Néanmoins, nous aimerions connaître le positionnement de cette flottille concernant les dizaines de milliers de civils palestiniens tués, les détenus palestiniens dans les geôles israéliennes, le génocide en cours et le blocus humanitaire.

Dernière question : comment pouvons-nous vous soutenir ?

Le succès de cette mission est aussi médiatique : plus la population nous soutiendra, plus nous seront protégés.

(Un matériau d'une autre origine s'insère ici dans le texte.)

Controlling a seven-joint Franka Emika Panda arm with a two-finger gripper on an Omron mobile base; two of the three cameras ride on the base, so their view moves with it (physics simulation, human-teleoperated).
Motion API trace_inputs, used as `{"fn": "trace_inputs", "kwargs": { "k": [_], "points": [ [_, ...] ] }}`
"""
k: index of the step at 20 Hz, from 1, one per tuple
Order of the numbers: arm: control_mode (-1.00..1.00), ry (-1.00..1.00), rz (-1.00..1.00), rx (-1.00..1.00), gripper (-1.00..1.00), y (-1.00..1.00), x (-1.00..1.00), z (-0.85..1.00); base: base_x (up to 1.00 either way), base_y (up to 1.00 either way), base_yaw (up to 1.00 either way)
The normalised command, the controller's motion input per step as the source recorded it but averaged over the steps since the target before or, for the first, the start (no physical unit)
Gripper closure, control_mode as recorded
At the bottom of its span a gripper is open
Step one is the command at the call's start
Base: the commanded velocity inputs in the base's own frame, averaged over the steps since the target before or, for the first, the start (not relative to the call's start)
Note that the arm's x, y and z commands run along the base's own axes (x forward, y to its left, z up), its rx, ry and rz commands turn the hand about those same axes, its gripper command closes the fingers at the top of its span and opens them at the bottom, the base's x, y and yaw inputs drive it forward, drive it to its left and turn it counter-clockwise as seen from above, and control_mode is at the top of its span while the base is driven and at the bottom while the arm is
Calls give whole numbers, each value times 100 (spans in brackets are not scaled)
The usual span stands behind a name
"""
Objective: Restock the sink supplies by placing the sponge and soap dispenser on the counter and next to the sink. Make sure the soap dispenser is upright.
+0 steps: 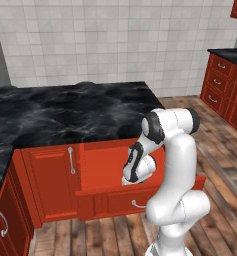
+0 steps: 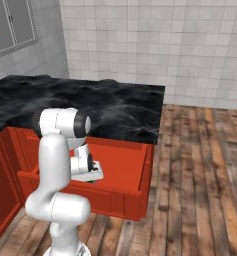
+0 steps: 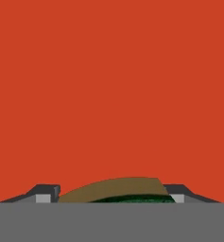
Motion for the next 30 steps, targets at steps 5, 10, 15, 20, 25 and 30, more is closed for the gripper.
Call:
{"fn": "trace_inputs", "kwargs": {
  "k": [5, 10, 15, 20, 25, 30],
  "points": [
    [-100, 0, 0, 0, 100, 0, 0, 0, 0, 0, 0],
    [-100, 0, 0, 0, 100, 0, 0, 0, 0, 0, 0],
    [-100, 0, 0, 0, 100, -1, 0, 1, 0, 0, 0],
    [-100, 1, 0, 0, 100, 0, 0, 18, 0, 0, 0],
    [-100, 0, 1, -1, 100, 0, -2, 60, 0, 0, 0],
    [-100, 0, 4, -3, 100, 0, -3, 93, 0, 0, 0]
  ]
}}
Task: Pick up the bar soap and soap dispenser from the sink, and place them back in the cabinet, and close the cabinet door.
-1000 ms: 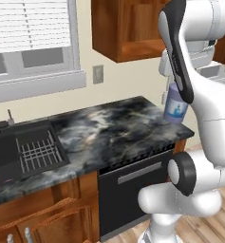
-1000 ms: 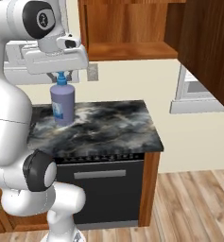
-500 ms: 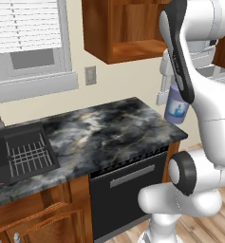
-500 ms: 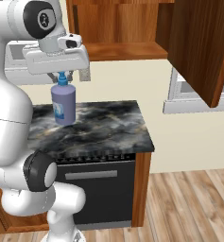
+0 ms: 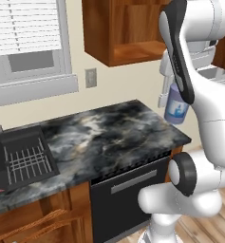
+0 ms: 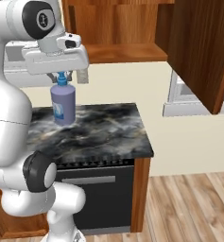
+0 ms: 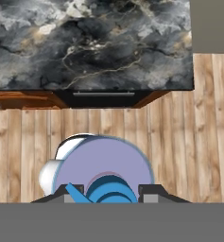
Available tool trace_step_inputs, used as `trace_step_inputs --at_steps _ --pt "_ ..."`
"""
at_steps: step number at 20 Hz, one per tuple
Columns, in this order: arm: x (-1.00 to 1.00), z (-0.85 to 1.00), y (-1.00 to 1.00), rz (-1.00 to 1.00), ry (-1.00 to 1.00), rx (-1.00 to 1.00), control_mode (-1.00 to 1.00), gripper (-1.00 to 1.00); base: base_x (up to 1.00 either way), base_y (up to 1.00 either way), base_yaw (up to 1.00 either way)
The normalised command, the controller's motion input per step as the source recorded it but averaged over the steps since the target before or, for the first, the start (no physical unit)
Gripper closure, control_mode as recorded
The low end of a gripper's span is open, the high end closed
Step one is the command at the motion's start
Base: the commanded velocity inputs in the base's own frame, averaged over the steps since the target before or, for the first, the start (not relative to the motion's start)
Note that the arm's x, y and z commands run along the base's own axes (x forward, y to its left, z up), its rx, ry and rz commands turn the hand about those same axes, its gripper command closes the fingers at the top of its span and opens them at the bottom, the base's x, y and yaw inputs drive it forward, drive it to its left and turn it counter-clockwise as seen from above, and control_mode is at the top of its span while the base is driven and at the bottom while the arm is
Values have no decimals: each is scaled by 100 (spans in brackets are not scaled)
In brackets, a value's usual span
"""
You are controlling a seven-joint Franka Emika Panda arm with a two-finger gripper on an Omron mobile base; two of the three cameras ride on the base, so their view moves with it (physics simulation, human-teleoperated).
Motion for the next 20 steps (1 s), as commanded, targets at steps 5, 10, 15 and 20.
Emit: trace_step_inputs --at_steps 5,10,15,20 --pt "0 0 0 0 0 0 100 100 49 -32 0" --pt "0 0 0 0 0 0 100 100 46 -31 0" --pt "0 0 0 0 0 0 100 100 43 -14 0" --pt "0 0 0 0 0 0 100 100 46 -7 0"
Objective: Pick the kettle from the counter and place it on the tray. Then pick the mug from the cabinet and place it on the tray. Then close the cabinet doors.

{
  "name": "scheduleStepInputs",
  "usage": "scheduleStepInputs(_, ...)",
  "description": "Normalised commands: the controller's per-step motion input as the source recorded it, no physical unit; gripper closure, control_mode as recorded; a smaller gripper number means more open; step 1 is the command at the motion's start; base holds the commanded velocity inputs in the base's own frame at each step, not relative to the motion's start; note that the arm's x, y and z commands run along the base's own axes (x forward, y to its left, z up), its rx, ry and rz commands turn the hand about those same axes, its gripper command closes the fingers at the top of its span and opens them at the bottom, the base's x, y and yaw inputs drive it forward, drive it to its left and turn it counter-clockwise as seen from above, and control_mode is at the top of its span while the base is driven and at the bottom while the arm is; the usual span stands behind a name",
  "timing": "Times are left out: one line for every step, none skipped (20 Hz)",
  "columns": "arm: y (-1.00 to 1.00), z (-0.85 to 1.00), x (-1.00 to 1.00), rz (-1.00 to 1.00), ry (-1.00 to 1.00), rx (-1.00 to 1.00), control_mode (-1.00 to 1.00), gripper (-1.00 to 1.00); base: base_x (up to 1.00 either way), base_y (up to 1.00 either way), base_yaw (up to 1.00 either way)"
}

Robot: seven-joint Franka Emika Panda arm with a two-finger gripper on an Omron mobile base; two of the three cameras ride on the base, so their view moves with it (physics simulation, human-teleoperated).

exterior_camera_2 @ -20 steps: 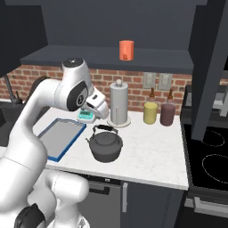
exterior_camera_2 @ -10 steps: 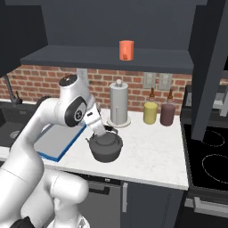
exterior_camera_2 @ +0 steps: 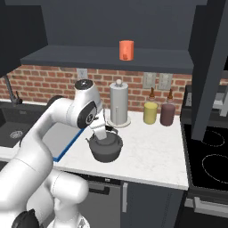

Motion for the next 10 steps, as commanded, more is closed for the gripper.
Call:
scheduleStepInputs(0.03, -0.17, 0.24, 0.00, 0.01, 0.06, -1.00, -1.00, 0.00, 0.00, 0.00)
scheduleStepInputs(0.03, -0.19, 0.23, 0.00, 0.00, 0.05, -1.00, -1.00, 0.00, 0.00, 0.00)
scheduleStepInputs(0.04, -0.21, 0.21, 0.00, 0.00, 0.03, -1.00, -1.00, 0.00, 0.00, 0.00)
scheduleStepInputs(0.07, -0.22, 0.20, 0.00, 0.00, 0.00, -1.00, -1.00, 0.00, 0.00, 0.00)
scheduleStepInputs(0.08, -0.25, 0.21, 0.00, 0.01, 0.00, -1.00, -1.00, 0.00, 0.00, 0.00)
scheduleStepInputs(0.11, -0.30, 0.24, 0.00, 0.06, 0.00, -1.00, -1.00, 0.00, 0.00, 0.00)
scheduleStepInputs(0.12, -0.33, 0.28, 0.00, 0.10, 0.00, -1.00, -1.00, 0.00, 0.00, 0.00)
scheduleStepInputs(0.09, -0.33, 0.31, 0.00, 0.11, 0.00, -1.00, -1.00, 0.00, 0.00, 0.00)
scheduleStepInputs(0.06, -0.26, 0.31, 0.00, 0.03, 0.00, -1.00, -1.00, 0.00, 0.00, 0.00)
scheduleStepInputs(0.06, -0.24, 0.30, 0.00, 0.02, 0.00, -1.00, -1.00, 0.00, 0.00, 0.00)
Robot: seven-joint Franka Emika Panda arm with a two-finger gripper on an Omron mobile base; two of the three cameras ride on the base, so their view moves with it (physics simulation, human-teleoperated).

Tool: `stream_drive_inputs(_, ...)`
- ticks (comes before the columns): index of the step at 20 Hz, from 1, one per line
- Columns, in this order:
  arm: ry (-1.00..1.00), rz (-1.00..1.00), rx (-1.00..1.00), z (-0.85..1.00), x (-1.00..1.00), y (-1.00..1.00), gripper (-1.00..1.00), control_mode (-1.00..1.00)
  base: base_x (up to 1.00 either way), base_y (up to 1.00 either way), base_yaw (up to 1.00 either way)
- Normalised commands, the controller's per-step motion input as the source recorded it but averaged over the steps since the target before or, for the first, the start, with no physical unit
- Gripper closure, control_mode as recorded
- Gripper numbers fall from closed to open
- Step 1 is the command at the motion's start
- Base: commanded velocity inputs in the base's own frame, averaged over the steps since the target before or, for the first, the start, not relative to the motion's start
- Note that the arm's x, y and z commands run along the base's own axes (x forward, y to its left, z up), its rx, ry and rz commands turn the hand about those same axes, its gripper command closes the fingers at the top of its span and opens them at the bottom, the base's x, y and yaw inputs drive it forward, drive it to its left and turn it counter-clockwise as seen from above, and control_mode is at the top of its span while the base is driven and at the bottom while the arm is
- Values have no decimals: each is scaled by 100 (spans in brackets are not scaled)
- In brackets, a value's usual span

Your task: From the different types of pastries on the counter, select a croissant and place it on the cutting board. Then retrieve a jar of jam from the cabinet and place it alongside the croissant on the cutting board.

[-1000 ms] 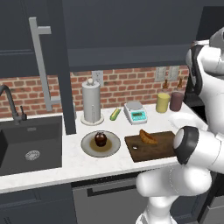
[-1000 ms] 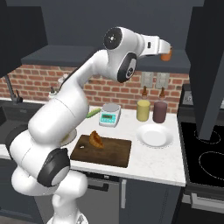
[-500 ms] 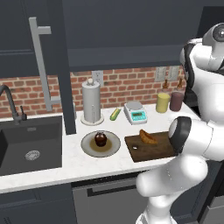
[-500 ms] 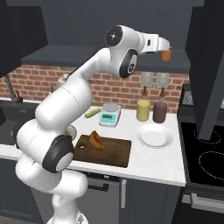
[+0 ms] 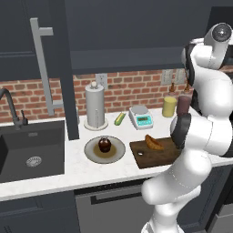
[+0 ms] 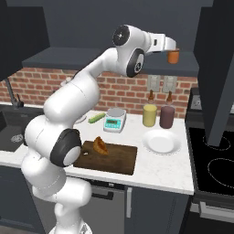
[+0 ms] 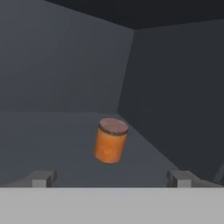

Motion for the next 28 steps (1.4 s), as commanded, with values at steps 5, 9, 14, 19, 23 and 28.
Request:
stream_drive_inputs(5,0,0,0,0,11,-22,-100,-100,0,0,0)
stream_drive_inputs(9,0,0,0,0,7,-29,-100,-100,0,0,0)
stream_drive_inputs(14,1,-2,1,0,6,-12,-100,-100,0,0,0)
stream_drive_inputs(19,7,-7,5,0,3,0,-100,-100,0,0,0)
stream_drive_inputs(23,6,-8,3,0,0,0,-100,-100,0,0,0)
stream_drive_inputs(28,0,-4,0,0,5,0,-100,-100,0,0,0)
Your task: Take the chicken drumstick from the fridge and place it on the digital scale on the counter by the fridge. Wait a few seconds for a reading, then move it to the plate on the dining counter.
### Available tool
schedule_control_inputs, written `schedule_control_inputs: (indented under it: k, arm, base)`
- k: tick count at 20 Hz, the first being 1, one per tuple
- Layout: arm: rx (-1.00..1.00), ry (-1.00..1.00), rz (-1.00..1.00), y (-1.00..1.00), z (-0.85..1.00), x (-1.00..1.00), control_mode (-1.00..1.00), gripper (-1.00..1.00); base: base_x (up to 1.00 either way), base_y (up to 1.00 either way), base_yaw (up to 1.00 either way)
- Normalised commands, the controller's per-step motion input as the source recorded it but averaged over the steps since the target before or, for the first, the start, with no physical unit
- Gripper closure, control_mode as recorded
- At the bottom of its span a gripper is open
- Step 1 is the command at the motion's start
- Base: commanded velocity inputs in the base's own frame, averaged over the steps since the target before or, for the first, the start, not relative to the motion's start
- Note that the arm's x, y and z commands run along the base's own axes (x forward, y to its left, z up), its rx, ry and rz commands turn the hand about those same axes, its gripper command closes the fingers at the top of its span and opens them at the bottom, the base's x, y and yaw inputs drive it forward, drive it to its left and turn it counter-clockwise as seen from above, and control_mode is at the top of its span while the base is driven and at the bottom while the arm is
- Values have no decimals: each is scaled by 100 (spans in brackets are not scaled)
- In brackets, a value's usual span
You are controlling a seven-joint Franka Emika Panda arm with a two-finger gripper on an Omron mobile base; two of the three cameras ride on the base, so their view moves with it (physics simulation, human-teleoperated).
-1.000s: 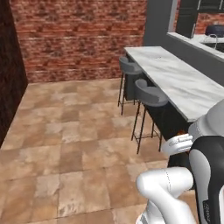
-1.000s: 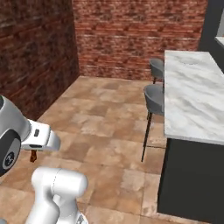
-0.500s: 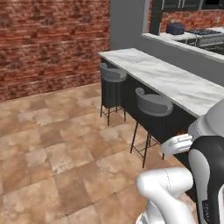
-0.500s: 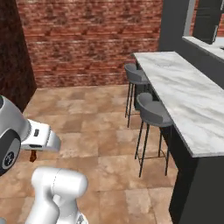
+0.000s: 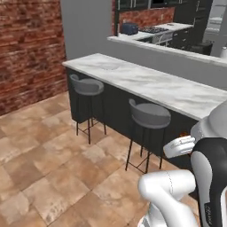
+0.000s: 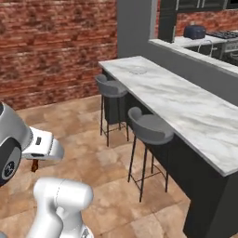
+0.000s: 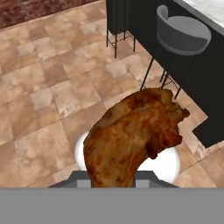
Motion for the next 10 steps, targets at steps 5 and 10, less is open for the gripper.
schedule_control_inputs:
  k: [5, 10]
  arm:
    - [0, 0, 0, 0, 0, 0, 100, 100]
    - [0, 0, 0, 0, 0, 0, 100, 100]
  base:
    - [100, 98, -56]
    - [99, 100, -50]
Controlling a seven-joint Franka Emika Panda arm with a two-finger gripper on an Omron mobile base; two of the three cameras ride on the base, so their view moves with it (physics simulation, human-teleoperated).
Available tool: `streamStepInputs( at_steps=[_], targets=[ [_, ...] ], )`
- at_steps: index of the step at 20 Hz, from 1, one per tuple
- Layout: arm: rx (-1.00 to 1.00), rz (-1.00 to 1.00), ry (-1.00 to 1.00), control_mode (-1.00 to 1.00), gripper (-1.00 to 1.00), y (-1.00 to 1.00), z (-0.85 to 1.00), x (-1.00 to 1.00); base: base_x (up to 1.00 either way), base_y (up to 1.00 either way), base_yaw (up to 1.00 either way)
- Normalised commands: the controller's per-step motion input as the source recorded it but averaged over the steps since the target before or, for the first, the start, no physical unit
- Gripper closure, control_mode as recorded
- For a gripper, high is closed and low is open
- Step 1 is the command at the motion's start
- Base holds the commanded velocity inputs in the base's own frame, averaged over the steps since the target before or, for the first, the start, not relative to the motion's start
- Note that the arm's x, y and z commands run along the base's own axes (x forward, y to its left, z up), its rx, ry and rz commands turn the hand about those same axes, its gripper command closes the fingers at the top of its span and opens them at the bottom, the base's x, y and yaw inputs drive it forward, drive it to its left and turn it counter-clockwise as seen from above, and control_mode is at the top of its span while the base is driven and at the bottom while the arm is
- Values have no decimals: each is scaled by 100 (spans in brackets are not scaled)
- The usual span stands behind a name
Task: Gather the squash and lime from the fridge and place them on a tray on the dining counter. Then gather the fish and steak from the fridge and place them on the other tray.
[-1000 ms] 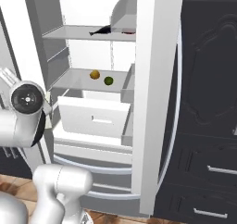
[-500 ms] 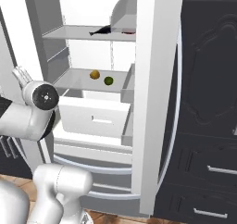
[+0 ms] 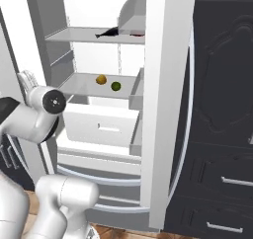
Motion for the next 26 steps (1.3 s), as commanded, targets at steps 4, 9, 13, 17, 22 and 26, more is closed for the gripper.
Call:
streamStepInputs(
  at_steps=[4,9,13,17,22,26],
  targets=[
    [6,4,10,-100,-100,24,-19,38,0,0,0],
    [5,6,8,-100,-100,32,-23,40,0,0,0],
    [6,7,5,-100,-100,41,-21,30,0,0,0],
    [3,11,1,-100,-100,51,-20,0,0,0,0],
    [1,11,0,-100,-100,68,-25,0,0,0,0],
    [0,5,0,-100,-100,81,-33,0,0,0,0]
  ],
)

Nous avons besoin de visibilité pour :

  • Faire connaître cette action humanitaire coordonnée,
  • Mobiliser un soutien public et financier,
  • Encourager des personnalités à nous rejoindre à bord pour quelques jours ou toute la traversée.

Votre rôle en tant que journaliste sera essentiel pour rallier la société civile à l’envoi et au suivi quotidien de l’avancée de la flottille.

Vous pouvez contribuer de plusieurs manières :

  • En parlant de la flottille internationale dans vos journaux ou média de la flottille,
  • En co-organisant avec nous des événements solidaires,
  • En contribuant financièrement à l’achat des bateaux,
  • En rejoignant l’équipe de skippers, médecins, juristes et membres de la société civile pour une visibilité protectrice.

Merci beaucoup de nous avoir répondu. Souhaitez-vous ajouter une dernière chose ?

La flottille qui partira vers Gaza sera la plus grande flottille humanitaire jamais affrétée dans l’histoire de l’humanité. Il s’agit d’une action historique qui prouve que les citoyens peuvent faire la différence, ensemble on peut écrire l’histoire…

11 août 2025 – Transmis par le rapporteur.